The Calen crash 12 days ago just north of Mackay, which claimed almost the entire family that I mentioned, was one of a series of crashes. Earlier in the year, the Leader of the Nationals and shadow transport minister led a convoy of 13 federal and state coalition MPs travelling the entire 1,600-kilometre length of the Bruce Highway. We met locals, councils, local road users, state MPs, truckies, RACQ representatives, police and ambos all up and down the coastline. They showed us problem areas, such as the flood-prone Goorganga Plains and Sandy Gully, and problems with flooding issues in Rockhampton. They were grateful that 13 state and federal members of parliament would take the time and do the hard yards needed to get a real understanding of the highway, and to set the right priorities.
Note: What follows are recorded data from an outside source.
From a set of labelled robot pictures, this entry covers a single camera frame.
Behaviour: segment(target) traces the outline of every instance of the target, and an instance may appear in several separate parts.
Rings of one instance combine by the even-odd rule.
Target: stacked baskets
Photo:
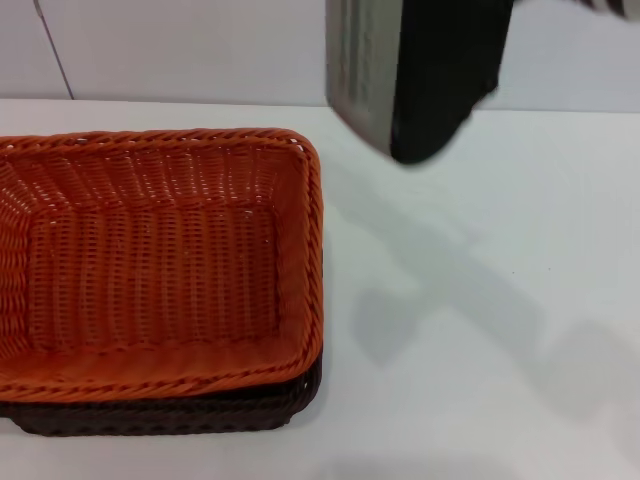
[[[285,130],[0,138],[0,414],[263,430],[321,376],[318,157]]]

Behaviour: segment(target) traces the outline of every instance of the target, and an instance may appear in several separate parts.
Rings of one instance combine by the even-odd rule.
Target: orange wicker basket
[[[0,400],[283,382],[321,346],[320,167],[305,138],[0,138]]]

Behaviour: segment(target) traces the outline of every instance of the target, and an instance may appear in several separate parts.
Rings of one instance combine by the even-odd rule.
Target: white wall
[[[324,102],[324,0],[41,0],[74,96]]]
[[[487,108],[640,112],[640,23],[568,0],[514,11],[497,96]]]
[[[0,98],[69,98],[31,0],[0,0]]]

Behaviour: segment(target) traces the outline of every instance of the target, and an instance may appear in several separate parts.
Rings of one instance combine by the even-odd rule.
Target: basket
[[[27,433],[48,437],[186,435],[273,430],[315,397],[321,356],[300,377],[277,385],[197,397],[103,403],[5,403],[0,414]]]
[[[193,396],[322,345],[319,162],[286,130],[0,138],[0,401]]]

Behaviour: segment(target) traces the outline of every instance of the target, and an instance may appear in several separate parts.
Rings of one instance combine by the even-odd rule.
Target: white table surface
[[[425,167],[326,108],[0,101],[0,134],[286,127],[323,166],[325,377],[267,433],[46,439],[2,478],[640,478],[640,115],[477,112]]]

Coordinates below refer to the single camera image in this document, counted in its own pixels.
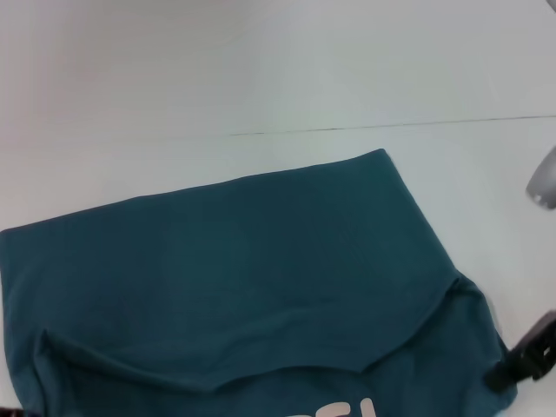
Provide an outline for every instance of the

There was another reaction, that of derision, probably inspired by a bit of jealousy which came from a rapidly diminishing section of the community—that is, the Australian Labor Party. But the more that the Labor peanuts, such as the Minister for Transport and Infrastructure, attacked our convoy, the more the locals grew interested in what we were doing and saying—and the less interested they were in what the government was saying. Like me, the locals are sick of hearing this government's excuses for inaction on the Bruce Highway, excuses like the old chestnut: 'We spent more on it than you did.' The Howard government spent more on the Bruce Highway than the Hawke and Keating governments, but the difference is this: the Hawke and Keating governments drove Australia into a debt of $96 billion, and the Howard government paid that back and then built up a safety buffer of more than $70 billion, which was immediately squandered by this oniomaniac government—

Photo of Ms Anna BurkeMs Anna Burke (Chisholm, Deputy-Speaker) Share this | | Hansard source

The member for Dawson will withdraw that term.
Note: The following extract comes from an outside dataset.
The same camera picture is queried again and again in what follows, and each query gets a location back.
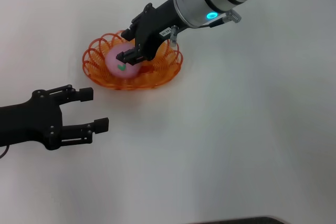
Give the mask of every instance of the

Photo of George ChristensenGeorge Christensen (Dawson, National Party) Share this | | Hansard source

Onoiomaniac? It means you spend too much! But I will withdraw it, Madam Deputy Speaker, if you want me to.

Photo of Ms Anna BurkeMs Anna Burke (Chisholm, Deputy-Speaker) Share this | | Hansard source

I let the other one go through to the keeper, but there is a limit to my patience!

Photo of George ChristensenGeorge Christensen (Dawson, National Party) Share this | | Hansard source

This is driving us back into the biggest debt at the country has ever seen. We are now at $241 billion, and who knows how low we can go.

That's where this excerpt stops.